### WHAT NEEDS TO BE DONE
Could you write out exactly, and only, the lines from the one containing "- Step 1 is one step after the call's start" through the last line of the data, leaving out all pictures?

Records drawn from a dataset:
※

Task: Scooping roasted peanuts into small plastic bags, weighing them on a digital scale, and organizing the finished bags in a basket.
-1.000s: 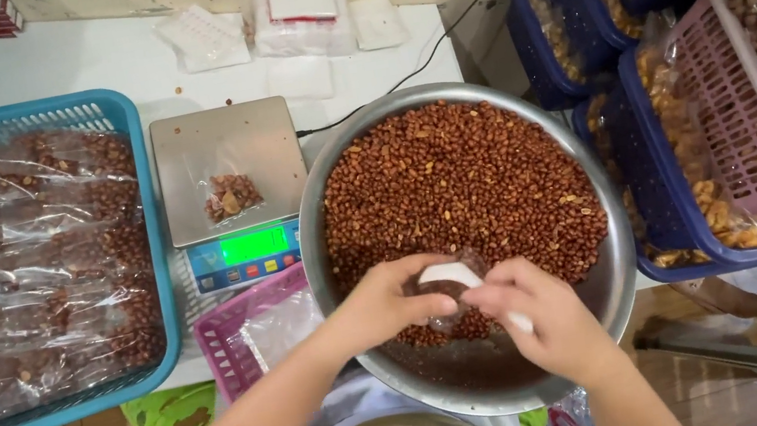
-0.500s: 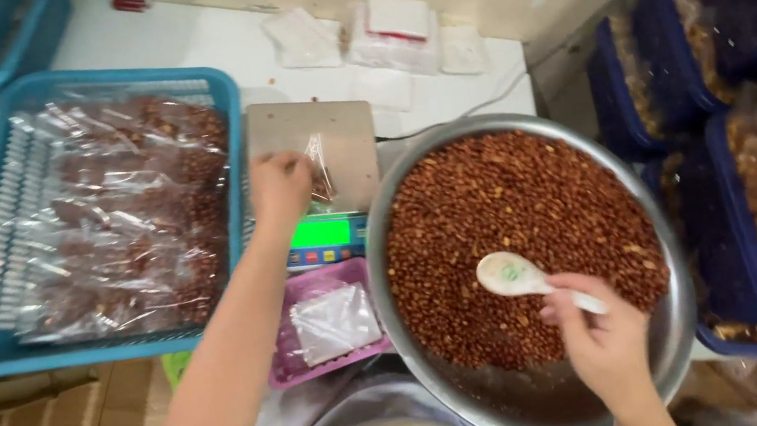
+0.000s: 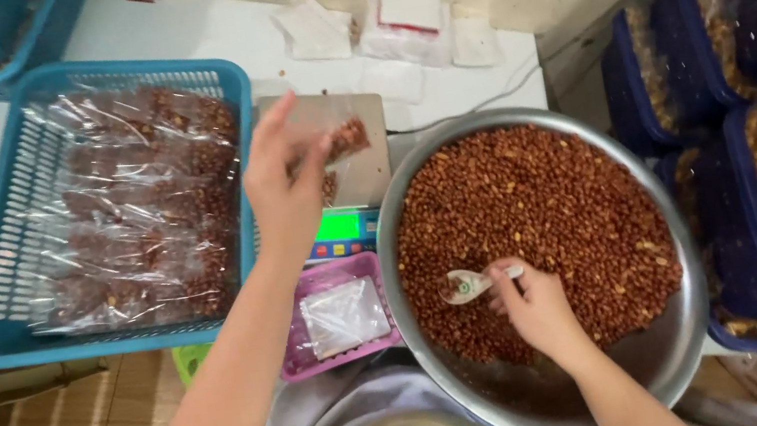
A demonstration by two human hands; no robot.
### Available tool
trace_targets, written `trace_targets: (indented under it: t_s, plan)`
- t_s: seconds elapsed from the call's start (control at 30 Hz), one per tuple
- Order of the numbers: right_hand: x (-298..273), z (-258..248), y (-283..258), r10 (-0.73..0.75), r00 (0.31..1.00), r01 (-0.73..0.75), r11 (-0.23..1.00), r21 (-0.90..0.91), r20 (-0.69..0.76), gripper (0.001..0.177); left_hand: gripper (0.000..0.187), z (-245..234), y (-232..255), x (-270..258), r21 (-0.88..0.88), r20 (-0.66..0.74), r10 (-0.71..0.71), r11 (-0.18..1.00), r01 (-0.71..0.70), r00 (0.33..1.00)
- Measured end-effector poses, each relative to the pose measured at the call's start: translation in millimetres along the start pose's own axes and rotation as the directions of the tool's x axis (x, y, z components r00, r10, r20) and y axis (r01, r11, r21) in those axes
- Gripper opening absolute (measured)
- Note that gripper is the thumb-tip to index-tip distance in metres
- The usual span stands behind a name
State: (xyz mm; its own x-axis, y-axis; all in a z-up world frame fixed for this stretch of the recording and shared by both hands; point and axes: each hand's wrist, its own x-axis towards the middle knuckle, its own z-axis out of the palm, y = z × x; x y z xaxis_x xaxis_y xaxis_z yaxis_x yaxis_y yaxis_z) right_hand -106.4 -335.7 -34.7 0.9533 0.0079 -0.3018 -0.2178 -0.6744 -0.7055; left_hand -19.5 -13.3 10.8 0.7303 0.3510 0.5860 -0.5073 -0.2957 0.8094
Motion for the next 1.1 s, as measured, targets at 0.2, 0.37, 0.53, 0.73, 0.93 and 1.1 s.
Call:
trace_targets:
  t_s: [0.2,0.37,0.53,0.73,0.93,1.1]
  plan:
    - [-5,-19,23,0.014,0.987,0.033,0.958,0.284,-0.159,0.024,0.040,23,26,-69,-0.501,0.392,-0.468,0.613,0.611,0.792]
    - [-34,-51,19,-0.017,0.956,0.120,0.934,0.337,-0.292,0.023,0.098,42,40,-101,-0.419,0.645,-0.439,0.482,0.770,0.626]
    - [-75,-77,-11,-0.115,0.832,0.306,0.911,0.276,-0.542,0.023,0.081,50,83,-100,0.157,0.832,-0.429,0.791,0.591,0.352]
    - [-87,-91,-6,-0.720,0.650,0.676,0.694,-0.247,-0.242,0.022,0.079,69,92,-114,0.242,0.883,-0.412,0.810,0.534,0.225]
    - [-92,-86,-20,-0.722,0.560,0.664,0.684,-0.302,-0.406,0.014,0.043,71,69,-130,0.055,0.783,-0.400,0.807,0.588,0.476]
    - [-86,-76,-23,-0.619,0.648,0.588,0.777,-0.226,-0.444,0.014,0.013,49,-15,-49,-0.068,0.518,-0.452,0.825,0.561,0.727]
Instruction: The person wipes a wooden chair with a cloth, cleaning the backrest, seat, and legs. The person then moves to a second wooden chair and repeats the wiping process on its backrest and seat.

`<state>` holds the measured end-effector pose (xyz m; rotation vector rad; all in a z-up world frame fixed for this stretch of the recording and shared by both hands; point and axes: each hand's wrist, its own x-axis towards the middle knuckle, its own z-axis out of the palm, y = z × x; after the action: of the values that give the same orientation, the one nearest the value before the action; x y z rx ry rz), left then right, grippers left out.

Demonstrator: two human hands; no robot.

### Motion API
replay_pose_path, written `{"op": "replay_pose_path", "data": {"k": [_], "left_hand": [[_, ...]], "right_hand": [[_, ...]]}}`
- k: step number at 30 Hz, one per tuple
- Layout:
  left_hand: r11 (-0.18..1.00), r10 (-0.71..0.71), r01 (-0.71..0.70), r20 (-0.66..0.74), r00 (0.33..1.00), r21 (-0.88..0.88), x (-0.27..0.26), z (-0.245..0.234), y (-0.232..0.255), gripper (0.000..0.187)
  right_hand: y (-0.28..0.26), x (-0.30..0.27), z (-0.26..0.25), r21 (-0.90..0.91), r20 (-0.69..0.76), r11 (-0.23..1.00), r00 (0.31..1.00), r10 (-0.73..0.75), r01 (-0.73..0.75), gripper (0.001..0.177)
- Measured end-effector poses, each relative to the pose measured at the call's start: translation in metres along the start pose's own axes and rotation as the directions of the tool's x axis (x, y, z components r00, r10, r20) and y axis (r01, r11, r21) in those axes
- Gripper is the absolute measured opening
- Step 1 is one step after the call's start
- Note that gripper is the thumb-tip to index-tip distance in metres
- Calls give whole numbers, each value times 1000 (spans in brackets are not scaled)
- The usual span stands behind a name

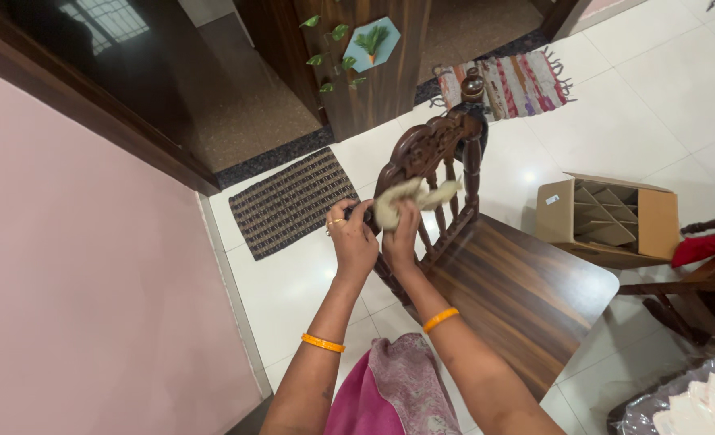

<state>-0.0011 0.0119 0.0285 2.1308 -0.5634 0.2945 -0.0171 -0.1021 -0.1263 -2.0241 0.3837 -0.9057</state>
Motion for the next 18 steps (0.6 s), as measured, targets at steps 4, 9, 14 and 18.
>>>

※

### EXERCISE ANSWER
- Step 1 is one step after the call's start
- Note that gripper is the thumb-tip to index-tip distance in metres
- Calls give whole numbers, each value times 1000 (spans in brackets are not scaled)
- The usual span stands behind a name


<state>-0.0011 0.0119 0.0285 2.1308 -0.5634 0.2945 -0.0171 -0.1021 -0.1263 -2.0241 0.3837 -0.9057</state>
Motion for the next 18 steps (0.6 s), as measured, targets at steps 4, 9, 14 and 18.
>>>

No additional output will be generated.